CloudAI has two reporting levels: per-test (per each case in a test scenario) and per-scenario (per each test scenario). All reports are generated after the test scenario is completed as part of main CloudAI process. For Slurm this means that login node is used to generate reports.

Per-test reports are linked to a particular workload type (e.g. NcclTest). All per-test reports are implemented as part of per_test scenario report and can be enabled/disabled via single configuration option, see Enable, disable and configure reports section.

To list all available reports, one can use cloudai list-reports command. Use verbose output to also print report configurations.

Notes and general flow#

  1. All reports should be registered via Registry() (.add_report() or .add_scenario_report()).

  2. Scenario reports are configurable via system config (Slurm-only for now) and scenario config.

  3. Configuration in a scenario config has the highest priority. Next, system config is checked. Then it defaults to report config from the registry.

  4. Then report is generated (or not) according to this final config.

Enable, disable and configure reports#

NOTE Only scenario-level reports can be configured today.

To enable or disable a report, one needs to do it via System configuration:

[reports]
per_test = { enable = false }
status = { enable = true }

Report registration#

Report registration is done via Registry class:

Registry().add_scenario_report("per_test", PerTestReporter, ReportConfig(enable=True))
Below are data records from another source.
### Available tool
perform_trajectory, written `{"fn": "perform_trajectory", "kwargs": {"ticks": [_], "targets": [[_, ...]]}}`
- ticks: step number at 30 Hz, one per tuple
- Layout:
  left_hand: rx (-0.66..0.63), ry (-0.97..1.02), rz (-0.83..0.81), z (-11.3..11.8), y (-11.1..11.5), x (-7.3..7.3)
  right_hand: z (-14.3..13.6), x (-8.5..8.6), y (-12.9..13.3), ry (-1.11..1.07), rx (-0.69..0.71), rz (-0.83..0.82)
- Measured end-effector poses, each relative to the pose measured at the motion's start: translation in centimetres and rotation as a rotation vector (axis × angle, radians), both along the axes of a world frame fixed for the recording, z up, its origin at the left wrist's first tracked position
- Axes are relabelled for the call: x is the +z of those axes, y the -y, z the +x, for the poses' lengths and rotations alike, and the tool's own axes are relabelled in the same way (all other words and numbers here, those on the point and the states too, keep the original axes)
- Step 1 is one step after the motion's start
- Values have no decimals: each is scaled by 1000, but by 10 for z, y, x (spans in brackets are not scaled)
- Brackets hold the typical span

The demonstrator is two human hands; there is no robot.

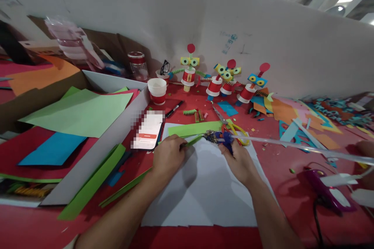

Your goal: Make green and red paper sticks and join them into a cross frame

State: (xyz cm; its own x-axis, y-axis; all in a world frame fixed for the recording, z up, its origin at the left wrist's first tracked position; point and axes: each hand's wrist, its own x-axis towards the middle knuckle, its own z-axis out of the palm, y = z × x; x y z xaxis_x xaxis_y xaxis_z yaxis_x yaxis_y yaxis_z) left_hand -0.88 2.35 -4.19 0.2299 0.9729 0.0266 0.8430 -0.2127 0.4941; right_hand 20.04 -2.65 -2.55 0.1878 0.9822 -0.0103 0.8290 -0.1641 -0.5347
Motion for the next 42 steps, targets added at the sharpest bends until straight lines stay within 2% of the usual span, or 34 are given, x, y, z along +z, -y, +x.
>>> {"fn": "perform_trajectory", "kwargs": {"ticks": [3,5,9,13,15,20,22,24,26,28,31,33,36,39,42], "targets": [[-8,-2,-1,0,0,0,0,0,2,-57,98,13],[-8,-4,-17,0,0,0,2,0,3,-80,84,40],[-24,-5,-47,-4,0,5,18,1,0,-251,-62,114],[-78,-69,-80,-14,1,13,54,6,-9,-477,-356,128],[-89,-111,-93,-18,2,16,78,9,-17,-429,-456,66],[-119,-248,-77,-20,8,18,126,8,-35,-136,-550,-19],[-118,-316,-42,-17,11,18,130,6,-37,-35,-580,-13],[-118,-361,-10,-15,12,19,119,5,-35,94,-589,47],[-114,-378,-3,-14,12,20,94,6,-33,243,-491,177],[-106,-379,-3,-14,11,22,57,6,-32,272,-199,307],[-89,-343,-12,-15,9,23,-3,3,-32,116,338,244],[-101,-291,-22,-14,9,22,-34,-1,-31,123,510,237],[-157,-192,-11,-12,11,20,-54,-5,-30,170,601,216],[-189,-136,14,-10,14,19,-52,-7,-29,183,637,200],[-194,-169,-6,-9,14,20,-45,-7,-29,166,648,208]]}}
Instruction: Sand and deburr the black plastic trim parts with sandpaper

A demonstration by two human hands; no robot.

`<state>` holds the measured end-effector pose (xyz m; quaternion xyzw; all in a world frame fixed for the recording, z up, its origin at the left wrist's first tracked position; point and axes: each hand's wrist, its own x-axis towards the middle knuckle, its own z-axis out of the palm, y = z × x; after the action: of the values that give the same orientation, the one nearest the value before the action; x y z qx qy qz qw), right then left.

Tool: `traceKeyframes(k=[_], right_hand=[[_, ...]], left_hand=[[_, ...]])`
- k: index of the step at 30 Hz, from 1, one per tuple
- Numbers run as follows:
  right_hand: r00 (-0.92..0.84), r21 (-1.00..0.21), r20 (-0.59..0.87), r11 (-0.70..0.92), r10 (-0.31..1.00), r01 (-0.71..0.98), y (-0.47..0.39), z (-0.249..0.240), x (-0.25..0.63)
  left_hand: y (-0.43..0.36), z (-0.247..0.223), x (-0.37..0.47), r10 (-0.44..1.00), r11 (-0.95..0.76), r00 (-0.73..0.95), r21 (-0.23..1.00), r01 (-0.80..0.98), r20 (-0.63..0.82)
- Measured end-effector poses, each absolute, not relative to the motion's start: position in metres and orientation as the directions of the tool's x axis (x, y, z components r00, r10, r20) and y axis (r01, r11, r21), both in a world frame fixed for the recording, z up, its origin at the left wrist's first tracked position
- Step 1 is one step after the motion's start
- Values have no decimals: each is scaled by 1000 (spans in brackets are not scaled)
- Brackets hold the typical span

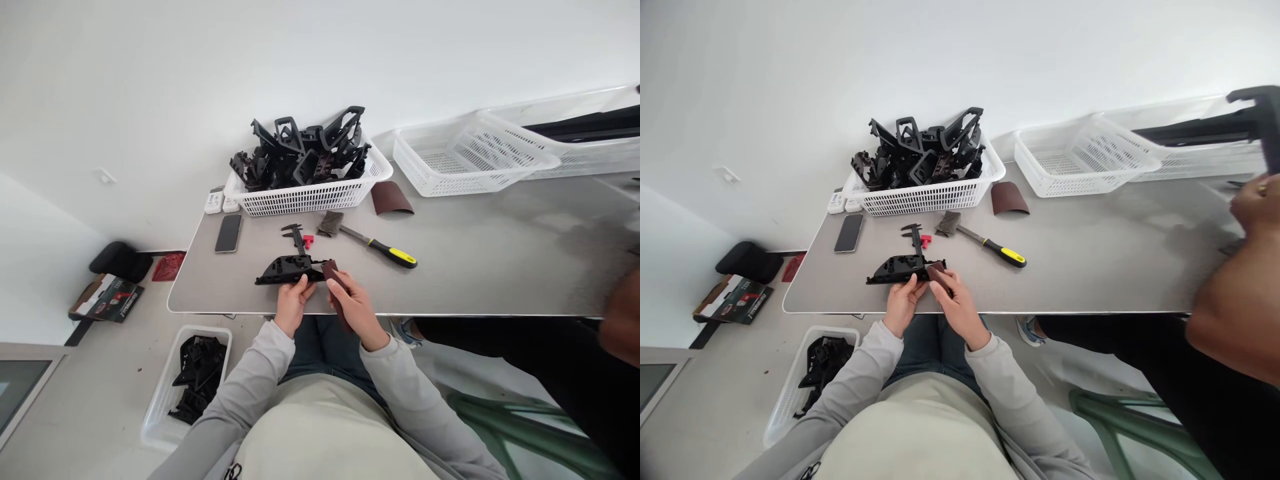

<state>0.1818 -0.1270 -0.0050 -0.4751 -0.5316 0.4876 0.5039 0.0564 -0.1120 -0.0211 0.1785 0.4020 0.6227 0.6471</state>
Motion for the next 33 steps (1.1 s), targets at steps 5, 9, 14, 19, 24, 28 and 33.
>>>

Report configuration implementation#

Each report can define its own configuration which is constructed and passed as an argument to Registry.add_scenario_report method. reports field is parsed during TOMLs reading and respective Pydantic model is created.

For example, we can define a custom report configuration:

class CustomReportConfig(ReportConfig):
    greeting: str
Registry().add_scenario_report("custom", CustomReport, CustomReportConfig(greeting="default value"))

And use it in a test scenario:

[reports]
custom = { enable = true, greeting = "Hello, world!" }